- **Problem details**:
Pull out every line below containing the word "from".

---------- Given material ----------

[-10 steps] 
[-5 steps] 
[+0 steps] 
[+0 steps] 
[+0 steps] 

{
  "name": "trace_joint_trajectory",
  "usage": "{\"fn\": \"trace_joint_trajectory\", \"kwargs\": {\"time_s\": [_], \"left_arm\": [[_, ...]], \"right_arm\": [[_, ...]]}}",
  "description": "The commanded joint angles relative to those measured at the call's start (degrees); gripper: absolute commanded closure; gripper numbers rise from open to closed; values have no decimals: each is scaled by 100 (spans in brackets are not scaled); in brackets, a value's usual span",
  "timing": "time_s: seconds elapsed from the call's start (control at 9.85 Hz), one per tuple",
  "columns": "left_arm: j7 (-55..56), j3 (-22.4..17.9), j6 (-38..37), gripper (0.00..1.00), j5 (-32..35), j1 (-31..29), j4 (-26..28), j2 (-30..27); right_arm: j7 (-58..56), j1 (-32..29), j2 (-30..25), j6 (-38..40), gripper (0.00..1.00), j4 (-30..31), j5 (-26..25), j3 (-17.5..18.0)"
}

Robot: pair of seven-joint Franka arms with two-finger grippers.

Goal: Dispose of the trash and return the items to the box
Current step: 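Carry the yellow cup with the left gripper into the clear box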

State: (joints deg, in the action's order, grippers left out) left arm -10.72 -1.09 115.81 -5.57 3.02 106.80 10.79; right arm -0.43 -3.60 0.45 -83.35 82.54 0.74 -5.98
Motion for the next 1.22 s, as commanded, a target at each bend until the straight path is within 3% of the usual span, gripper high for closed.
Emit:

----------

- **Solution to the problem**:
  "description": "The commanded joint angles relative to those measured at the call's start (degrees); gripper: absolute commanded closure; gripper numbers rise from open to closed; values have no decimals: each is scaled by 100 (spans in brackets are not scaled); in brackets, a value's usual span",
  "timing": "time_s: seconds elapsed from the call's start (control at 9.85 Hz), one per tuple",

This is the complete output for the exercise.